All the wedding buzz that is going on in our families right now is a lot of fun, but with a little over a month to go, I’m starting to get nervous.  My anxiety has increased, I’m having more difficulty falling asleep, and my mind races a lot.  I’m not unsure about getting married or unsure about marrying Tom, but it’s just kind of scary.  Maybe the scariness is a combination of things – moving to a new city, starting at a new school, uncertainty of jobs, etc.  So much is happening all at the same time, and I am finally starting to realize that I can’t just ignore it.  I need to process my feelings and everything that is going on, because if I don’t, I will start feeling miserable.

Tom and I went to an all-day marriage retreat through our church on Saturday, and we both got A LOT from it.  It focused on communication, finances/stewardship, and natural family planning.  There was an older couple, who have been married for 40 years, that came towards the end of the retreat.  They talked about the struggles they went through and how they got to where they are today.  I have to admit, I had tears in my eyes at the end of their presentation because it was so special to see a long-lasting marriage (especially in the wake of my parents’ devastating divorce).  The retreat helped us both a lot, but it actually helped me quite a bit personally – with my anxiety and uncertainty about what is ahead for me and for my marriage.  I feel more calm and ready for what’s up next in my life.

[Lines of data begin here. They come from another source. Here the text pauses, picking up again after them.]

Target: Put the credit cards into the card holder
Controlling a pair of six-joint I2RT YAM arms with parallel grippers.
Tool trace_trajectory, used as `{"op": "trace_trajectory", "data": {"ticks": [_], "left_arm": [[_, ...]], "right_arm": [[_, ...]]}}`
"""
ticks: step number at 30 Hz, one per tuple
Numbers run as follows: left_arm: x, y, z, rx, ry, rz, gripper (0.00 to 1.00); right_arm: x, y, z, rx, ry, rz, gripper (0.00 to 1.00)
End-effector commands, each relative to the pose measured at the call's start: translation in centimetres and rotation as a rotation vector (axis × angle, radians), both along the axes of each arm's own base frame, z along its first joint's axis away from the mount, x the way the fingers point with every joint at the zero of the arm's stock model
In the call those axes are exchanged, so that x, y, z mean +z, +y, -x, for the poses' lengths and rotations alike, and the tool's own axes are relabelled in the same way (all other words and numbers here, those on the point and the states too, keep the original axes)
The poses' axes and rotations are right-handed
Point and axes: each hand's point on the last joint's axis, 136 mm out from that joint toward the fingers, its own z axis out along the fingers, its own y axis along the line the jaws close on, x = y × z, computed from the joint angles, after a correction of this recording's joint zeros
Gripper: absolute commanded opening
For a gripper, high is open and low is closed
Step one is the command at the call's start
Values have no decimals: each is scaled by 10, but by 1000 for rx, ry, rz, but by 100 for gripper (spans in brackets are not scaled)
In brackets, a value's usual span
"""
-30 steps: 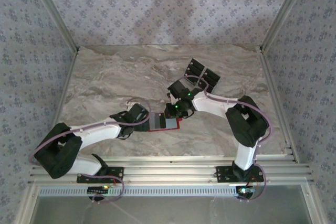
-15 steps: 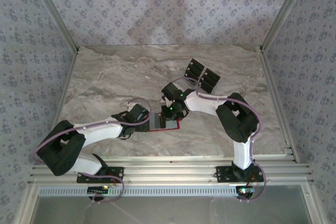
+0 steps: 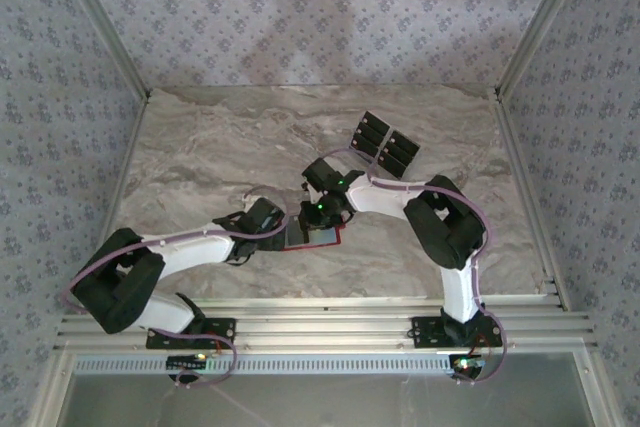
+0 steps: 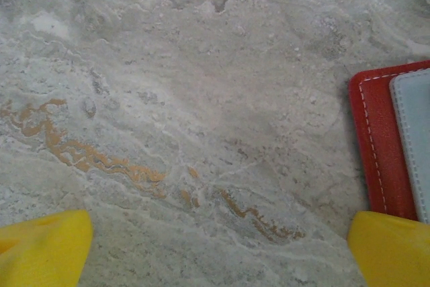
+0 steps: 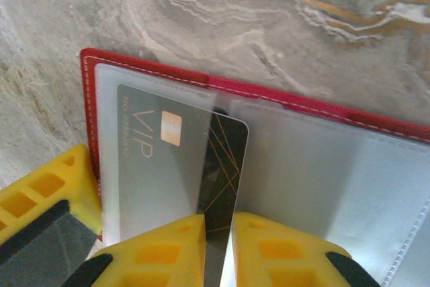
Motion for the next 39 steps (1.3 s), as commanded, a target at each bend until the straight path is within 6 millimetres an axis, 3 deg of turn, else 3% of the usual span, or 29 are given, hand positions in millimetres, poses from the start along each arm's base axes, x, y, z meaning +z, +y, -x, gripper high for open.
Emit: {"op": "trace_trajectory", "data": {"ticks": [1,8,11,15,19,23,28,33,39], "left_arm": [[-7,-3,0,8,16,15,100],[-7,-5,-1,7,16,25,100],[-7,-5,-1,8,16,25,100],[-6,-4,-1,10,15,24,100],[-5,-4,-1,11,13,27,100],[-3,-4,-2,12,11,25,100],[-1,-4,-3,13,8,20,100],[3,-5,-5,7,2,14,100],[8,-9,-9,-3,-6,21,100]], "right_arm": [[2,19,0,5,22,-47,20],[9,34,1,31,30,-85,21],[17,29,0,29,13,-86,30],[25,9,-5,0,-29,-73,40],[15,-15,-9,-42,-17,-52,41],[-8,-43,-1,-67,16,11,41],[-15,-67,7,-92,28,56,40],[0,-75,11,-99,4,43,40],[36,-69,2,-56,-95,45,40]]}}
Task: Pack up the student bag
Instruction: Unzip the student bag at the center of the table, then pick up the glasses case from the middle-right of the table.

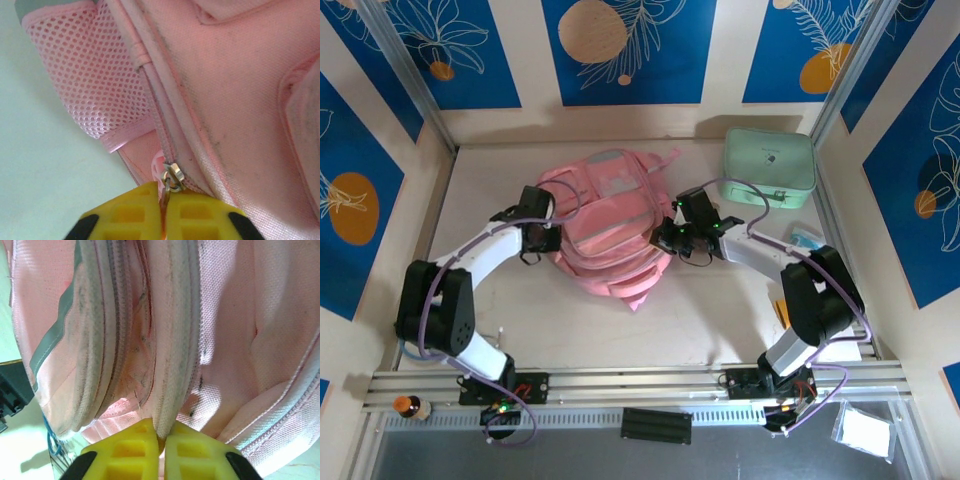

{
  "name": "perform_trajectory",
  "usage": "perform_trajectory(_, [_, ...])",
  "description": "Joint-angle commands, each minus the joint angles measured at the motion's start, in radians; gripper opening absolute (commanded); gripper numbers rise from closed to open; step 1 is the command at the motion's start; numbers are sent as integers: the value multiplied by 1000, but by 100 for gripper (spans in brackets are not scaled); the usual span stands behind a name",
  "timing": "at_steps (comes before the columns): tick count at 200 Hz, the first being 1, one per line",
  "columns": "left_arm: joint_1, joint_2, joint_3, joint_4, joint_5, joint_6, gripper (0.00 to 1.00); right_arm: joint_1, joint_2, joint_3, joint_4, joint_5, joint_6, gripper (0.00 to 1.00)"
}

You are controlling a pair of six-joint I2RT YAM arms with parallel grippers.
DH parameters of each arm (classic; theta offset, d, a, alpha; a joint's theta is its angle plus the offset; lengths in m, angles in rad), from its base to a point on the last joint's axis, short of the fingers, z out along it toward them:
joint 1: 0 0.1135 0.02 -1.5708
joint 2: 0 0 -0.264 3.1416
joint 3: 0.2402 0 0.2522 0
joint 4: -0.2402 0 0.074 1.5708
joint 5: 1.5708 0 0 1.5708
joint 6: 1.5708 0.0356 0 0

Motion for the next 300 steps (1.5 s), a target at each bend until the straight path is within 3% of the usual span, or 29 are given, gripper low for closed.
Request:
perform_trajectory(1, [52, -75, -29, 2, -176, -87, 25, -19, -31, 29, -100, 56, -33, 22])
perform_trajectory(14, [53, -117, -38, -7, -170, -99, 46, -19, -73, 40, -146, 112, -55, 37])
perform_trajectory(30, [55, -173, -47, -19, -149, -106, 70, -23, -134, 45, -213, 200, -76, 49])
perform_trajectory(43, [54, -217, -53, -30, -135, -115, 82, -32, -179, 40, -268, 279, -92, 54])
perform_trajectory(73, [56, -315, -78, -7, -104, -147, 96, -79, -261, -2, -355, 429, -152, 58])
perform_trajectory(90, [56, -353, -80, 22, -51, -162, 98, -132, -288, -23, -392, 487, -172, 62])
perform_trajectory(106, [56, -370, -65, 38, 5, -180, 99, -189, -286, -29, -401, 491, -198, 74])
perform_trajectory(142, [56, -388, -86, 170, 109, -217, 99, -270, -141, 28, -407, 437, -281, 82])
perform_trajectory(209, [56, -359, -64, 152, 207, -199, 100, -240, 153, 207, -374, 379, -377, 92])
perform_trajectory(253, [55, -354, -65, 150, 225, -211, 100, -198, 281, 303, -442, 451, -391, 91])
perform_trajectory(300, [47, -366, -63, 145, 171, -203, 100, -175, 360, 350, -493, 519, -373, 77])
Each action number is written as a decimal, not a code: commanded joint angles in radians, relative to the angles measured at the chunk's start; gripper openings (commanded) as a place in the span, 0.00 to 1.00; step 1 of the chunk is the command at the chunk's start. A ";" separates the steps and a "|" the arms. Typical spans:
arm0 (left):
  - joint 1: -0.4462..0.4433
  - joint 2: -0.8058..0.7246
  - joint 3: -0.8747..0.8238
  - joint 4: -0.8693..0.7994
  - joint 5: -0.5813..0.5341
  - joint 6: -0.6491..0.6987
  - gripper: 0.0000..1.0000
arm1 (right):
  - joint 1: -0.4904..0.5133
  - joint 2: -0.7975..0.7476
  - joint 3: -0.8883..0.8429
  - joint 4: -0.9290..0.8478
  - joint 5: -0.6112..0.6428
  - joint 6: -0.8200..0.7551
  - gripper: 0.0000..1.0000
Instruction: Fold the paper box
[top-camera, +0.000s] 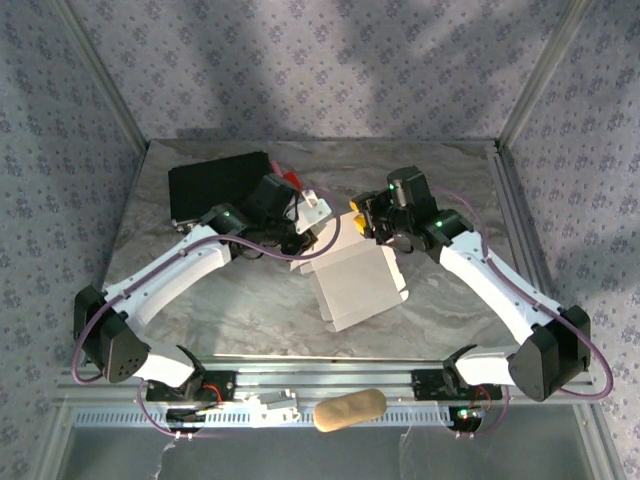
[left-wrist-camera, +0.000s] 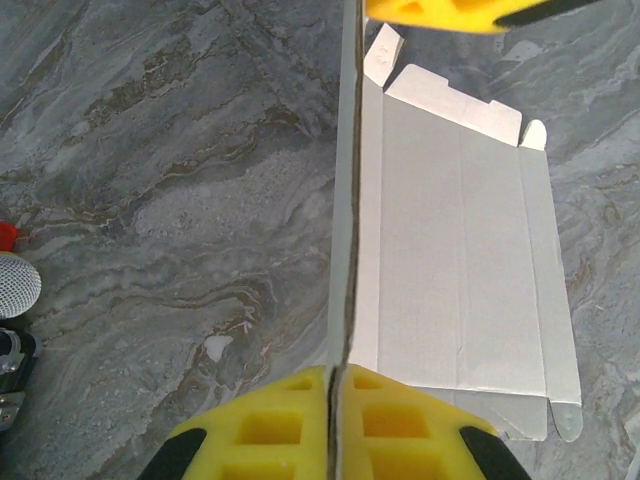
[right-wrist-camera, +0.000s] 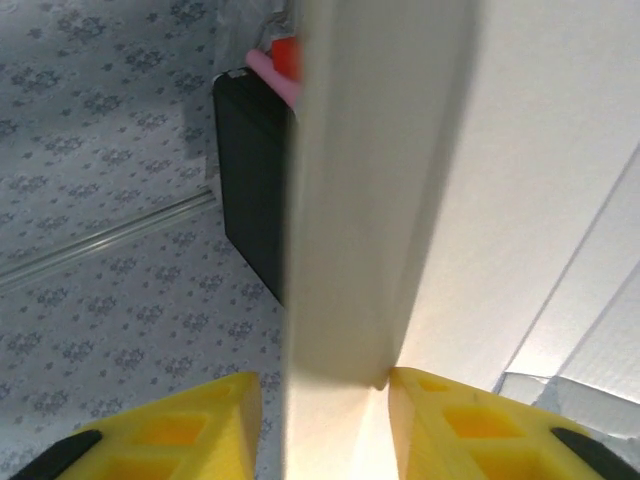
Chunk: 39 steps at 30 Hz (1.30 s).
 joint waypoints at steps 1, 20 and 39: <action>-0.006 -0.015 0.006 0.025 -0.010 0.023 0.00 | -0.007 0.009 -0.023 0.039 -0.038 0.027 0.35; -0.012 -0.005 -0.027 0.067 -0.003 0.002 0.00 | -0.001 -0.023 -0.088 0.118 -0.023 0.053 0.25; -0.033 -0.053 -0.091 0.120 -0.001 -0.059 0.07 | 0.014 -0.034 -0.150 0.157 0.034 0.061 0.00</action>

I guess I just needed to vent about my worries and how I’m feeling, because I feel so much better already!

On another note, I wanted to let you know that I am trying to get back into paid posting.  As always, I’m not going to write crappy posts just for the sake of posting the links I need to.  I try really hard to add the links into posts in a way that does not distract the reader.  Sometimes that can be difficult (like when I have to come up with topics for the same weight loss pills links) but I do try my best.